▶ **Assignment**: Print the data below exactly, but only the lines from the one containing "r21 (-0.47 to" down to the one containing "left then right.", inclusive.

##############################

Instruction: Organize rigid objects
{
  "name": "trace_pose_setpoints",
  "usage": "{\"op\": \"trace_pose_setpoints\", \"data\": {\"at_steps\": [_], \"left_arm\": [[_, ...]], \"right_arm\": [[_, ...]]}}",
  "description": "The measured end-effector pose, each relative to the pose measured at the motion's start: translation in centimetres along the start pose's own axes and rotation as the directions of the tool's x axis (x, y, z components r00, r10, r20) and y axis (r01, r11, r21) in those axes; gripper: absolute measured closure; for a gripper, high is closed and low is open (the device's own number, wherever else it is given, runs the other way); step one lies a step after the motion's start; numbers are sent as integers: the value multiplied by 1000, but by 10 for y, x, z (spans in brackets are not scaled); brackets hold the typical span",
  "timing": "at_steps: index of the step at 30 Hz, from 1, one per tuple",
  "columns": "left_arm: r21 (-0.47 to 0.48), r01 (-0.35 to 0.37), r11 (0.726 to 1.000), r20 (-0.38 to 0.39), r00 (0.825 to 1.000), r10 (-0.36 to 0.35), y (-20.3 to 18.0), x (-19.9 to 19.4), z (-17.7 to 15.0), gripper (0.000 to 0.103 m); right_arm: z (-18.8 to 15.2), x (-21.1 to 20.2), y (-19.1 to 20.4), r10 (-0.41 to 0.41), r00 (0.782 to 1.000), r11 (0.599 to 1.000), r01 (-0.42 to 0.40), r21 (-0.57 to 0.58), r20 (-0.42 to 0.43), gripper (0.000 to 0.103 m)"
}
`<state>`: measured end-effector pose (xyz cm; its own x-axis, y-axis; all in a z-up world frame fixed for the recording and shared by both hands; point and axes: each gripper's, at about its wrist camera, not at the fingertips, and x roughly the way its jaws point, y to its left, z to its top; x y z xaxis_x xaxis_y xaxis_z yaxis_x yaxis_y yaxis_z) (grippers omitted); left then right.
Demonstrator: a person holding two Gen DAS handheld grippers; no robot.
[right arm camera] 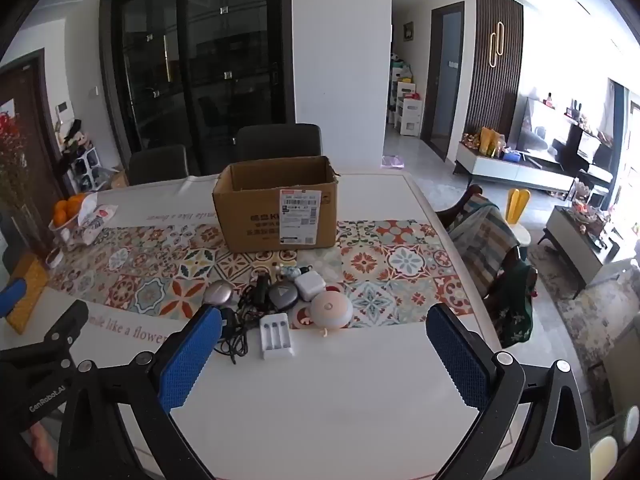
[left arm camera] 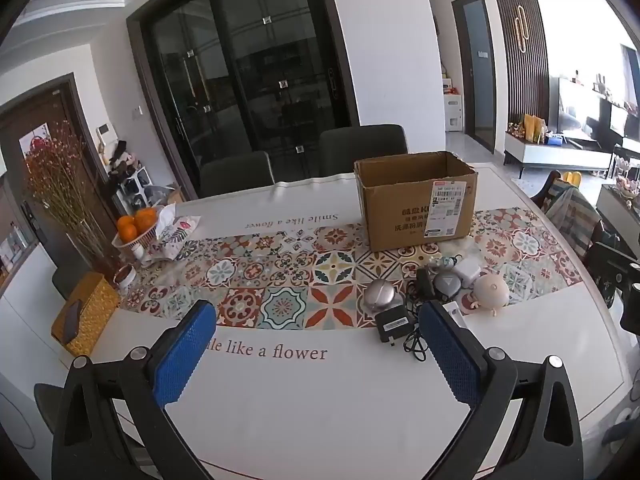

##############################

▶ **Answer to this problem**:
  "columns": "left_arm: r21 (-0.47 to 0.48), r01 (-0.35 to 0.37), r11 (0.726 to 1.000), r20 (-0.38 to 0.39), r00 (0.825 to 1.000), r10 (-0.36 to 0.35), y (-20.3 to 18.0), x (-19.9 to 19.4), z (-17.7 to 15.0), gripper (0.000 to 0.103 m); right_arm: z (-18.8 to 15.2), x (-21.1 to 20.2), y (-19.1 to 20.4), r10 (-0.41 to 0.41), r00 (0.782 to 1.000), r11 (0.599 to 1.000), r01 (-0.42 to 0.40), r21 (-0.57 to 0.58), r20 (-0.42 to 0.43), gripper (0.000 to 0.103 m)"
}
`<state>`: measured end-effector pose (xyz cm; its own x-axis, y-axis; all in a z-up world frame fixed for the recording and shared by both hands; point and axes: each gripper's, at about its wrist camera, not at the fingertips, and x roughly the way its jaws point, y to its left, z to its top; x y z xaxis_x xaxis_y xaxis_z yaxis_x yaxis_y yaxis_z) (grippers omitted); left then right.

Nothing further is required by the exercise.